週末ごとに遭遇する変質者どもに鉄拳をくらわすぐらいにしか、武道は僕に役だってはいないのだ。

まだ6歳のこどもなのだから、と師匠たちは口々にそう言うがどうも信じられない。

僕の脳裏に初代の肖像画が浮かび上がる。伝説にまでなって今も語り継がれている初代は、残念ながらかなりの美丈夫だった。

そして僕は、そんな彼に似ているのだ。

僕は別に、魔女に審美眼を狂わされた頭のおかしな子供ではない。

だから当然だが、醜いよりは美しいものが好きだ。

当然、自分の容姿も醜いよりは綺麗がいい。

だが、ものには程度がある。

僕は、絶世の美女のような容貌は、さらさら望んではいないのだ。

鏡の中の、美少女のような僕を睨んで、もう何度目か分からない決意表明を自分自身にする。

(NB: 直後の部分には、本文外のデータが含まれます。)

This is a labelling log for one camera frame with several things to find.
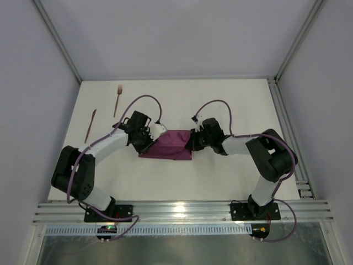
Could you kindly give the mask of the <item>purple satin napkin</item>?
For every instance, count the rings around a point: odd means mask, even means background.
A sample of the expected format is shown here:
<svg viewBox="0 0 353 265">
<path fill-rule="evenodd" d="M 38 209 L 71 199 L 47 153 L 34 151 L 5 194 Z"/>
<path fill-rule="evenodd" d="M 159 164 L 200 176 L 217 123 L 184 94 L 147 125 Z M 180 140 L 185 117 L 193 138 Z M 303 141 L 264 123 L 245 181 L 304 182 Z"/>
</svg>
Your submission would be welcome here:
<svg viewBox="0 0 353 265">
<path fill-rule="evenodd" d="M 189 130 L 168 130 L 157 139 L 140 158 L 165 159 L 175 161 L 191 161 L 192 153 L 185 148 L 190 140 Z"/>
</svg>

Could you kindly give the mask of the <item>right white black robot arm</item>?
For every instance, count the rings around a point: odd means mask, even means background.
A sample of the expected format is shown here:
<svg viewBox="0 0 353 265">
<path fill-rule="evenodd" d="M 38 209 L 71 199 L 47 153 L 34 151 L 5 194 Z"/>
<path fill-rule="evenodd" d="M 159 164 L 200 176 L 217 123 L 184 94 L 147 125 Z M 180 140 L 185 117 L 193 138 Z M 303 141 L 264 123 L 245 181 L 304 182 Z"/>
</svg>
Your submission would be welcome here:
<svg viewBox="0 0 353 265">
<path fill-rule="evenodd" d="M 258 183 L 245 204 L 245 217 L 250 220 L 266 219 L 274 204 L 274 195 L 281 183 L 290 177 L 298 163 L 293 150 L 274 129 L 255 135 L 226 135 L 215 118 L 202 120 L 192 117 L 196 128 L 190 130 L 185 148 L 201 151 L 210 147 L 222 156 L 249 155 L 260 173 Z"/>
</svg>

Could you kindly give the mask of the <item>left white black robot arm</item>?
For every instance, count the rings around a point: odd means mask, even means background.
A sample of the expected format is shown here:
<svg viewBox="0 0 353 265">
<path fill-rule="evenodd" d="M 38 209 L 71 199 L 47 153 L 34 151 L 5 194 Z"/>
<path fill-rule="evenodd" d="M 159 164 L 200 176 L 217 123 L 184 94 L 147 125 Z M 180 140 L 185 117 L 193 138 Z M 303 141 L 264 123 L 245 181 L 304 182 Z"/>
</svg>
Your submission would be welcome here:
<svg viewBox="0 0 353 265">
<path fill-rule="evenodd" d="M 80 148 L 64 147 L 51 185 L 66 193 L 69 202 L 73 198 L 96 210 L 106 211 L 114 198 L 95 186 L 95 168 L 112 153 L 128 145 L 132 145 L 139 155 L 146 153 L 167 132 L 159 121 L 149 125 L 150 121 L 150 117 L 135 111 L 99 140 Z"/>
</svg>

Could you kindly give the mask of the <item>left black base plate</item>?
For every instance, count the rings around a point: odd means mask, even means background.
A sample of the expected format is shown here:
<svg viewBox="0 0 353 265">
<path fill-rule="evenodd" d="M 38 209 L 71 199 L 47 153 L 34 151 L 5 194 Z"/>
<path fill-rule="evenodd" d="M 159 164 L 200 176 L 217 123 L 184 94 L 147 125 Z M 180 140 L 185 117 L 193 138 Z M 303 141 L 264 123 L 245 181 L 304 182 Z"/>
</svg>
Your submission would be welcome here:
<svg viewBox="0 0 353 265">
<path fill-rule="evenodd" d="M 133 205 L 131 204 L 113 204 L 106 211 L 101 213 L 109 218 L 105 218 L 94 211 L 91 207 L 86 208 L 84 222 L 132 222 Z"/>
</svg>

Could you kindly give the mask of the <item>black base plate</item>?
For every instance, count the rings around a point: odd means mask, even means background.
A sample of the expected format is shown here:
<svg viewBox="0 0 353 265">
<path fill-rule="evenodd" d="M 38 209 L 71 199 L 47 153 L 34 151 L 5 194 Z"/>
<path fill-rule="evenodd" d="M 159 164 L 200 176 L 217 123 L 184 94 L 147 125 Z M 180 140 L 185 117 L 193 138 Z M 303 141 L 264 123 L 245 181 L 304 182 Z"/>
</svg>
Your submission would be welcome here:
<svg viewBox="0 0 353 265">
<path fill-rule="evenodd" d="M 229 208 L 232 221 L 277 221 L 281 219 L 279 206 L 274 201 L 265 206 L 258 206 L 253 202 L 244 203 L 233 200 Z"/>
<path fill-rule="evenodd" d="M 105 218 L 94 211 L 91 207 L 86 208 L 84 222 L 132 222 L 133 205 L 131 204 L 113 204 L 106 211 L 101 213 L 109 218 Z"/>
</svg>

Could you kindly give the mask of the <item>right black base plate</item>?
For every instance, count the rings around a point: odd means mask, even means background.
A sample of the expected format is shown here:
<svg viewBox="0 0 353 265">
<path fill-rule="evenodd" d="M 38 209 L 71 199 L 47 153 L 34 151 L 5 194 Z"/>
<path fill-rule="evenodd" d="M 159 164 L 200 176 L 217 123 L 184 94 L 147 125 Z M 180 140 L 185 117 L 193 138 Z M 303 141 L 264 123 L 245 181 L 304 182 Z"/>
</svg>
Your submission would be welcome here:
<svg viewBox="0 0 353 265">
<path fill-rule="evenodd" d="M 279 206 L 274 201 L 265 206 L 258 206 L 253 202 L 244 203 L 233 200 L 229 208 L 232 221 L 277 221 L 281 219 Z"/>
</svg>

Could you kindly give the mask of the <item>right side aluminium rail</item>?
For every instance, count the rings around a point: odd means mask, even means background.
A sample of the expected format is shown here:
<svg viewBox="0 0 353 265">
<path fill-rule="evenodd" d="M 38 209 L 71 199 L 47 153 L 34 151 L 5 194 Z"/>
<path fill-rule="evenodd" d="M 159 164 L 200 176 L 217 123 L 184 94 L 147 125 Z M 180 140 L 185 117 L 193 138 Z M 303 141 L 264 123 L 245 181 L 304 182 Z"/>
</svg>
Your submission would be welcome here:
<svg viewBox="0 0 353 265">
<path fill-rule="evenodd" d="M 283 139 L 297 156 L 298 163 L 295 169 L 295 180 L 299 197 L 301 199 L 316 200 L 280 87 L 274 78 L 267 79 L 267 82 L 283 134 Z"/>
</svg>

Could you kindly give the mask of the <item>aluminium rail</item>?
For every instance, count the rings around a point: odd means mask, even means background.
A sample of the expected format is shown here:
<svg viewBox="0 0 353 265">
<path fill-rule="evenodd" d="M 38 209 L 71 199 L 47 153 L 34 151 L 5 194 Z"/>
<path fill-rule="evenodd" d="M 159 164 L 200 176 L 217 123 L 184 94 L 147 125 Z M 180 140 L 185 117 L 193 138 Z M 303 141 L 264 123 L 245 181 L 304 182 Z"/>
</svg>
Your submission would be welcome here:
<svg viewBox="0 0 353 265">
<path fill-rule="evenodd" d="M 316 200 L 280 87 L 274 78 L 267 79 L 267 82 L 283 134 L 283 139 L 297 156 L 298 163 L 295 169 L 295 180 L 299 197 L 301 199 Z"/>
<path fill-rule="evenodd" d="M 122 201 L 133 206 L 141 224 L 218 224 L 231 223 L 228 201 Z M 289 200 L 298 222 L 333 221 L 333 212 L 325 200 Z M 33 224 L 82 224 L 84 210 L 77 203 L 52 201 L 38 205 Z"/>
</svg>

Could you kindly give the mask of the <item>front aluminium rail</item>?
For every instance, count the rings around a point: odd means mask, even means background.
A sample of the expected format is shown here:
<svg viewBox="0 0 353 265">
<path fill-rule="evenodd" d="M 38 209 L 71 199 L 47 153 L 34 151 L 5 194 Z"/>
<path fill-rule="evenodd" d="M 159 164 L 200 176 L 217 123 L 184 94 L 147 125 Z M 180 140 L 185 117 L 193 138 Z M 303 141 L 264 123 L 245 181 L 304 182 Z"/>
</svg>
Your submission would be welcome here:
<svg viewBox="0 0 353 265">
<path fill-rule="evenodd" d="M 133 206 L 141 224 L 218 224 L 231 223 L 228 201 L 122 201 Z M 298 222 L 333 221 L 333 212 L 325 200 L 289 200 Z M 33 224 L 82 224 L 84 210 L 77 203 L 52 201 L 38 205 Z"/>
</svg>

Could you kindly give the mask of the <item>left corner aluminium post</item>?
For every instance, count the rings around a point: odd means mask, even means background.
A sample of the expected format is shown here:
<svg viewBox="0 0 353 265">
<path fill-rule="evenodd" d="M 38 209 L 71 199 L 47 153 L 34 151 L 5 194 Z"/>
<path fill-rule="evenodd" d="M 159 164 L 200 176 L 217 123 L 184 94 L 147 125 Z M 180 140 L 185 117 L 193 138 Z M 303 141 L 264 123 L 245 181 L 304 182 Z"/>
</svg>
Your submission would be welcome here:
<svg viewBox="0 0 353 265">
<path fill-rule="evenodd" d="M 62 41 L 58 31 L 56 30 L 56 27 L 54 23 L 52 22 L 48 12 L 46 11 L 42 1 L 40 0 L 31 0 L 32 5 L 34 6 L 37 14 L 39 15 L 40 19 L 42 20 L 42 23 L 44 27 L 47 29 L 49 35 L 51 36 L 53 42 L 55 43 L 56 47 L 58 48 L 62 58 L 64 59 L 65 63 L 69 67 L 70 71 L 74 75 L 76 81 L 81 84 L 82 83 L 82 77 L 79 74 L 68 50 L 65 47 L 64 42 Z"/>
</svg>

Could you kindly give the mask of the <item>corner aluminium post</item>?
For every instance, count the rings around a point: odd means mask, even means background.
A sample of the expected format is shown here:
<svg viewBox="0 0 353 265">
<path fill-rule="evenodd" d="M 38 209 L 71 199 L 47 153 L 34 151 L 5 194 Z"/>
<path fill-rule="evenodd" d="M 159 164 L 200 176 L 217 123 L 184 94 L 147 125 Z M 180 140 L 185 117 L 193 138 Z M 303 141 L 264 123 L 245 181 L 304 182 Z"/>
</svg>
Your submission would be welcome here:
<svg viewBox="0 0 353 265">
<path fill-rule="evenodd" d="M 42 20 L 42 23 L 44 27 L 47 29 L 49 35 L 51 36 L 53 42 L 55 43 L 56 47 L 58 48 L 62 58 L 64 59 L 65 63 L 69 67 L 70 71 L 74 75 L 76 81 L 81 84 L 82 83 L 82 77 L 79 74 L 68 50 L 65 47 L 64 42 L 62 41 L 58 31 L 56 30 L 56 27 L 54 23 L 52 22 L 48 12 L 46 11 L 42 1 L 40 0 L 31 0 L 32 5 L 34 6 L 37 14 L 39 15 L 40 19 Z"/>
<path fill-rule="evenodd" d="M 299 51 L 302 43 L 304 42 L 306 36 L 308 35 L 309 31 L 311 30 L 314 22 L 318 18 L 321 10 L 326 4 L 326 0 L 316 0 L 314 1 L 313 5 L 311 6 L 308 14 L 306 15 L 302 25 L 299 28 L 286 56 L 284 57 L 277 74 L 274 77 L 276 83 L 278 83 L 281 77 L 284 75 L 285 71 L 289 67 L 291 61 L 293 60 L 296 53 Z"/>
</svg>

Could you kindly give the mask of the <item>right corner aluminium post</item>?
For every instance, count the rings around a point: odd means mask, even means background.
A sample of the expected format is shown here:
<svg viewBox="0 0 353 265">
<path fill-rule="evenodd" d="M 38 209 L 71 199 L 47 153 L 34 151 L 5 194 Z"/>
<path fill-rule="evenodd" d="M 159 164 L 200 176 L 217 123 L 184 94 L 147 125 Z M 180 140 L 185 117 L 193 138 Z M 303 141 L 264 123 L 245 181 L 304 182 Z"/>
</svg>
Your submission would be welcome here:
<svg viewBox="0 0 353 265">
<path fill-rule="evenodd" d="M 311 30 L 314 22 L 318 18 L 321 10 L 326 4 L 326 0 L 316 0 L 314 1 L 313 5 L 311 6 L 308 14 L 306 15 L 302 25 L 299 28 L 286 56 L 284 57 L 277 74 L 274 77 L 276 83 L 278 83 L 281 77 L 284 75 L 285 71 L 289 67 L 291 61 L 293 60 L 296 53 L 299 51 L 302 43 L 304 42 L 306 36 L 308 35 L 309 31 Z"/>
</svg>

【僕はけして、このままの姿でいるつもりはない。いつか、必ず、男らしい容姿を手に入れてやる。何故なら僕は、男なんだ】

僕は踵を返し、寝室に隣接した僕専用のバスルームから出て行く。



一刻も早く、彼女を捕まえなくてはならない。

彼女に渡してしまった僕の親友を、取り戻すのだ。

僕は決意に満ちて、僕の寝室を後にした。